When You Lose Your Child

Lessons In Parenthood: Week 7

This may seem like a dark topic for my normally positivity-centered writing. There’s a good reason behind it. Saturday, February 18th, would have been the 16th birthday of my little sister. Amelia (Amy Lou) passed away in 2003 and that became a piece of my life that will forever shape me.

I was 14 years old when she was born. I was 16 when she passed. Yesterday she would have been 16. It’s crazy for me to even think about. Sometimes it feels like a lifetime ago or someone else’s life entirely. Sometimes the memories and feelings are as crisp as yesterday. I remember exactly each and every detail of the day she was born, seeing her, and holding her for the first time. At 14 years apart, I really felt more like a second mother than a sister. Comparing it to how I feel now that I actually am a mother it’s even more true.

Grief has many faces and phases. It’s an unpredictable ocean of emotions. It’s been 13 years that she’s been gone. You would think after 13 years the pain of loss wouldn’t be so sharp. What amazes me is that it is. It’s just not as frequent. I truly still feel that heart-piercing jolt at times. The tears can come swift. It can catch me off guard. Maybe a memory sets off a crash of emotions. Once it was a very realistic dream, once it was a movie, once it was a show, that struck me and so profoundly reminded me of her that I was reduced to heaving, uncontrollable sobs.

Luka asked me, “Was it a hard day for you?” and I answered, “No, not this day.” It really wasn’t. Surprisingly. There was a time when her birthday and the anniversary of her passing were just terribly difficult days. Now it’s more like certain moments touch me and it’s hard, it’s sad, but I don’t feel or think of it as it was years ago. Years ago it was difficult the whole day or week, living with all the memories and having all those memories only amplify the awareness that I had lost someone I would never get back. Now when I feel the pain, I don’t think of it in a way that I am enduring the pain of loss. I rather allow myself to feel it, open to it, observe it, and when it feels right, I let it pass. Today I am aware that a perfect soul touched my life and for that I am a richer being. I am grateful for that. Any sadness is a reminder of how full my life is. Saturday was a day when I remembered some of her sweet moments and smiled. Being sad at every memory of a loved one gone, or concentrating on how much I miss them rather than allowing their memory to make me happy, feels like an injustice to all the good they brought to me.

My daughter is now the age that Amy Lou was when she passed away. That’s given me A LOT to think about. Olivia’s middle name is Amelia too. When Olivia was born and I said aloud that her name was Olivia Amelia, it was really emotional for me. I remember feeling as if Amy Lou’s beautiful spirit had touched my daughter.

Once you have experienced that kind of loss in life it’s easy for it to affect you. It’s not hard to imagine myself living in fear and paranoia that something terrible would happen to Olivia, or Luka, or anyone else I love. It’s been a real struggle to not let myself be overcome with the dread of losing Olivia. I remind myself that living in that kind of mindset is no kind of life for me or for her. It’s been something I’ve had to learn to cope with and change since she’s been born.
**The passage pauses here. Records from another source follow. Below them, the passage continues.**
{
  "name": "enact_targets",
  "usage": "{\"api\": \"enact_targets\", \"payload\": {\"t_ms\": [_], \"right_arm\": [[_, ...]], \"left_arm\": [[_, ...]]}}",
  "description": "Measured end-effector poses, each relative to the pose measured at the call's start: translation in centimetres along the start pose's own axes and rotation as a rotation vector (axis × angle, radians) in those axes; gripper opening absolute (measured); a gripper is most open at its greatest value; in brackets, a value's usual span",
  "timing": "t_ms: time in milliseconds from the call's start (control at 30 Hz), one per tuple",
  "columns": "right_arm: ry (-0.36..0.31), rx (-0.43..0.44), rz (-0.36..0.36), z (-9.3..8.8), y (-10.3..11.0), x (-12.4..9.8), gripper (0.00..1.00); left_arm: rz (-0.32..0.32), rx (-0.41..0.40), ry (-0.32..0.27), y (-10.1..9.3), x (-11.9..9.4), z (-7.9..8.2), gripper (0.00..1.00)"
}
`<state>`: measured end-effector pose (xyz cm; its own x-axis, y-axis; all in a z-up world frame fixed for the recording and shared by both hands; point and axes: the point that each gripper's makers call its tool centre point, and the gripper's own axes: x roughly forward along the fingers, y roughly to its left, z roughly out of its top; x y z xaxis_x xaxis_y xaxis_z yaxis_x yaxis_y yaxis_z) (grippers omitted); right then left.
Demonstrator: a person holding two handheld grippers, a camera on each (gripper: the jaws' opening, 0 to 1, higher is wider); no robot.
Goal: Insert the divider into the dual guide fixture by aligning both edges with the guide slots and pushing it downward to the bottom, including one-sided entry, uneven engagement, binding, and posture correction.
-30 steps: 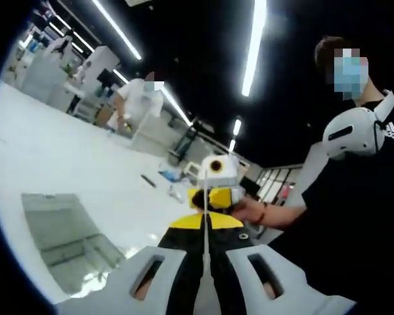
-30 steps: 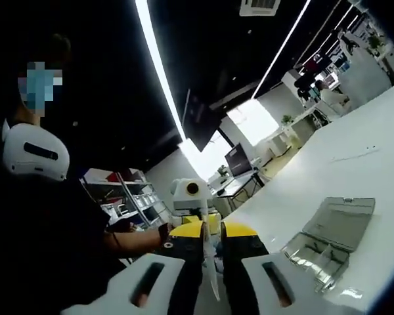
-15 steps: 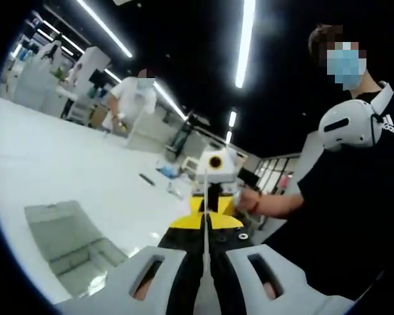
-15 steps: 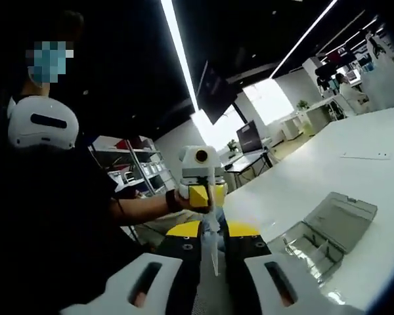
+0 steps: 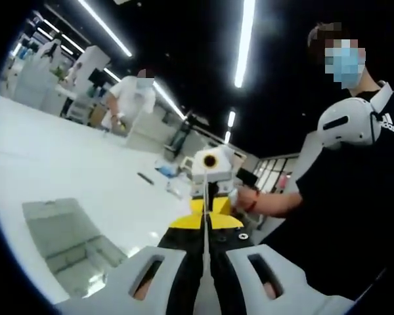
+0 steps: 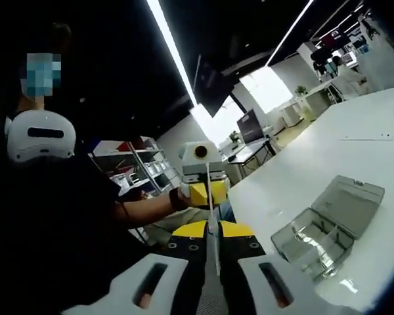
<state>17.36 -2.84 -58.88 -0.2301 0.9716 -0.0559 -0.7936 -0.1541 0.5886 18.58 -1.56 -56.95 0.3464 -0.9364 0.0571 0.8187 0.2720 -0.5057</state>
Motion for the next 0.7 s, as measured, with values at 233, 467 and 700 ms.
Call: {"api": "enact_targets", "payload": {"t_ms": [233,467,700], "right_arm": [[-0.011,0.105,-0.051,0.2,-0.4,0.4,0.00],[-0.026,0.167,-0.100,0.6,-0.4,1.3,0.00],[-0.051,0.188,-0.163,1.1,-0.4,2.9,0.00]], "left_arm": [[0.049,-0.006,-0.026,0.8,-0.5,0.0,0.01],[0.108,0.040,-0.033,1.2,-1.6,0.0,0.04],[0.144,0.044,-0.055,1.8,-3.7,0.2,0.09]]}}
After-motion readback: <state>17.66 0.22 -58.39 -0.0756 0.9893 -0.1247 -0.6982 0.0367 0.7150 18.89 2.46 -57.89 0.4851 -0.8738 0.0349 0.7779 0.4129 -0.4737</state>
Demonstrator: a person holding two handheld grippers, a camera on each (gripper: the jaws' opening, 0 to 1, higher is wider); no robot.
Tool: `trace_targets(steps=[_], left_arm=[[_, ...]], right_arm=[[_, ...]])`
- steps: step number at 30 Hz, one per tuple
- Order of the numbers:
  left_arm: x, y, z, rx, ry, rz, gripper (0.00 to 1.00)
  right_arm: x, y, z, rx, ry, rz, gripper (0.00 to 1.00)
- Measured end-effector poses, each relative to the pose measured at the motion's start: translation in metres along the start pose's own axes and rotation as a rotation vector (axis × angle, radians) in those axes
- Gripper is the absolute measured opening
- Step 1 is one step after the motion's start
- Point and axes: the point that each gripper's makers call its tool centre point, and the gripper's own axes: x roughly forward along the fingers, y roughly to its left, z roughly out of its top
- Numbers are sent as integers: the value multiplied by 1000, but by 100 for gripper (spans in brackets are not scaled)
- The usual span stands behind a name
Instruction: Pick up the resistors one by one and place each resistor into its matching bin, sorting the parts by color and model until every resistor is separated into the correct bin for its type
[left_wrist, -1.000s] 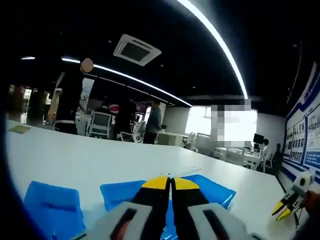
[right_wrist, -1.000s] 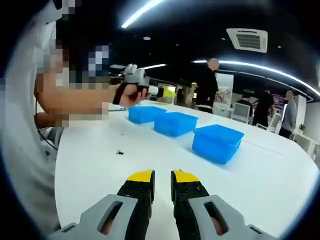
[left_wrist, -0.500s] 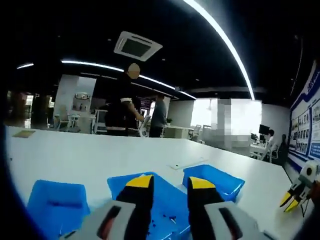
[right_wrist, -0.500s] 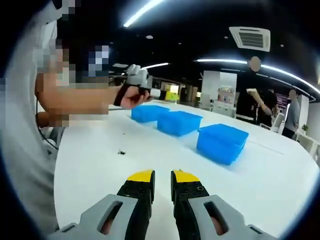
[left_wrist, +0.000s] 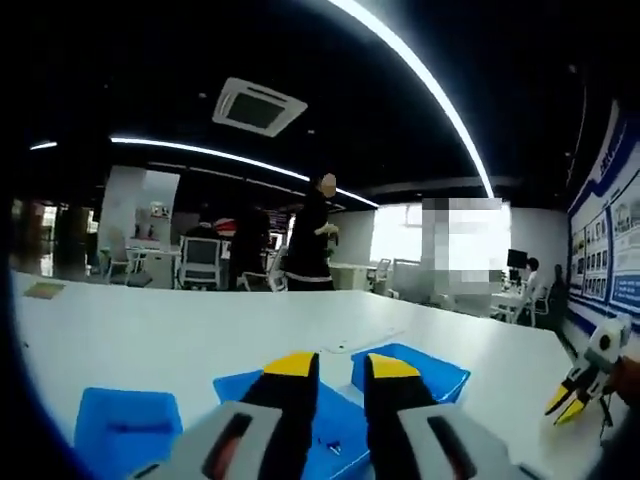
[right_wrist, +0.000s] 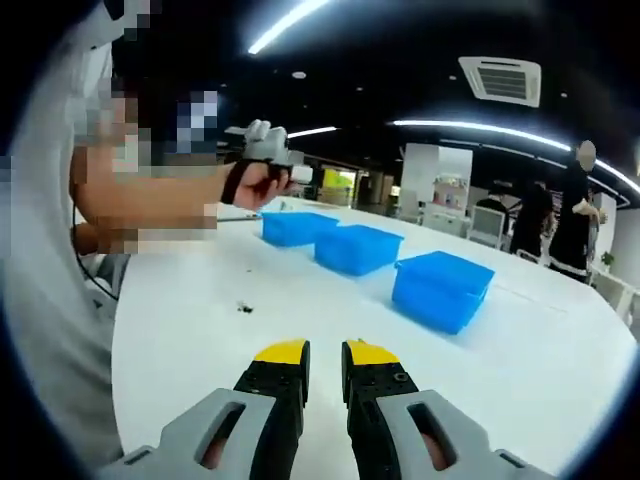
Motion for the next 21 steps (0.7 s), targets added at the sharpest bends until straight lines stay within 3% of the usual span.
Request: trace_targets(steps=[5, 10, 16, 21], left_arm=[[-22, -19, 15, 10, -40, -26, 21], [-50, -32, 19, 61, -54, -13, 21], [-82, -51, 6, 138, -28, -4, 21], [-108, -71, -19, 220, 14, 6, 19]], right_arm=[[-3, -1, -3, 0, 12, -13, 16], [-1, 4, 4, -14, 15, 0, 16], [11, 15, 10, -60, 42, 58, 16], [29, 33, 6, -148, 142, 168, 16]])
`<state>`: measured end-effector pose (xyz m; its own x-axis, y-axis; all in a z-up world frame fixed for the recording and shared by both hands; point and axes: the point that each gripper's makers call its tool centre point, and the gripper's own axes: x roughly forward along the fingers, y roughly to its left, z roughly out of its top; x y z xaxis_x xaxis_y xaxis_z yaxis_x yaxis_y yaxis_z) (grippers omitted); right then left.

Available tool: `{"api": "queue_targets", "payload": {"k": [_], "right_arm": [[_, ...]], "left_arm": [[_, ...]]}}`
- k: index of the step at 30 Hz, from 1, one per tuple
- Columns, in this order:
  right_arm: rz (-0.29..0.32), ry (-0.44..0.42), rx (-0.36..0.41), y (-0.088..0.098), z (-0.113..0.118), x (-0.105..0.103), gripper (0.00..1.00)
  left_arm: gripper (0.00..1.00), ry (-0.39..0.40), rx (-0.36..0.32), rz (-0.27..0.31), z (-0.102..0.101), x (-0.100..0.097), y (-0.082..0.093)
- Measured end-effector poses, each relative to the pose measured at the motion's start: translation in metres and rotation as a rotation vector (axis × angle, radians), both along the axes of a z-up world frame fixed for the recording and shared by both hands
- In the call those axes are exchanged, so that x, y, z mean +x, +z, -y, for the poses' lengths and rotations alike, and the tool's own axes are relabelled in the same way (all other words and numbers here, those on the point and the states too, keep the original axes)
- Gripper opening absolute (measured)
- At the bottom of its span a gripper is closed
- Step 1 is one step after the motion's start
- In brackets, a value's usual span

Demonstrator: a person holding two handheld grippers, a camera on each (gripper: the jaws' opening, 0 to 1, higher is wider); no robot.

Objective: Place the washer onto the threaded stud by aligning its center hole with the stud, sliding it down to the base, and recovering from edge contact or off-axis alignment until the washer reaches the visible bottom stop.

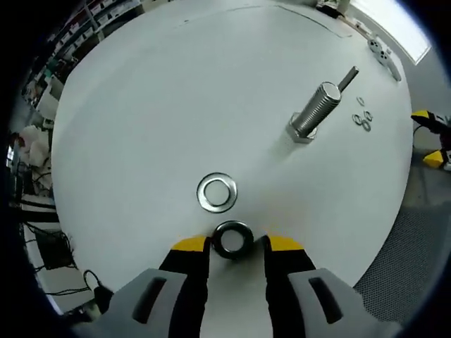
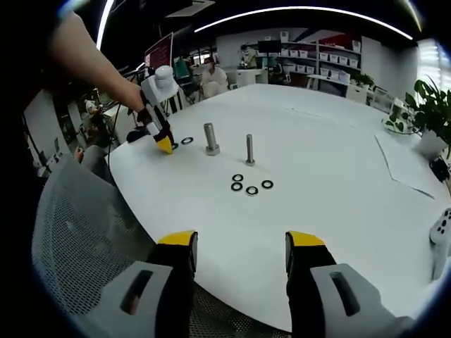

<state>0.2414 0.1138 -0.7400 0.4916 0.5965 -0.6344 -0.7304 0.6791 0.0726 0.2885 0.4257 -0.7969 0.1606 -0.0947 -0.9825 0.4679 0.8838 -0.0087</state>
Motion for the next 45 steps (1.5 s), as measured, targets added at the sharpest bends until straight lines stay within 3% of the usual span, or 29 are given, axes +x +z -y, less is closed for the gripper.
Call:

A few weeks ago, Luka and I had a long conversation about this. We talked about mourning after loss. We talked about miscarriage, a child dying, our child dying, even each other dying. It may seem like a terribly sullen conversation, but these are the things that we believe are absolutely important to talk about. These are the things you never plan for, you never expect, and it’s deepening to your relationship to understand how you both feel and think about them. It’s also healthy to think how you would want to react to them. It’s easy to talk about it, it’s a whole different world to live through it and actually deal with it. We agreed that this is part of life that we have no control over. We can try to control it. We can try to control our child’s safety. We can try to control her health in a way that she’ll never know disease. But in the end, death is something no one can control. You can try to manage it, postpone it, delay it, but there’s no control. We recognized this. We also said that since there’s really nothing we can do about that, the best thing we can do for ourselves and our family is to love fully, appreciate each day, and live in gratitude for the time we are given. If, God forbid, one of us were to not wake up in the morning, we would know that for the time we did have together, we were blessed and grateful. Even though we would mourn, we would also celebrate that and we would know the other felt the same.

It may sound cliché, but in recent weeks I’ve really concreted in my mind that there are no guarantees that I (or anyone I love) will wake up tomorrow morning. Today may be the last day we have together. Every night before I go to bed I reflect on the day and think, “This was the best day of my life,” and when I wake up in the morning the first thought in my mind is, “Today is already the best day of my life,” and it truly is. Simply because I am alive and that is reason enough.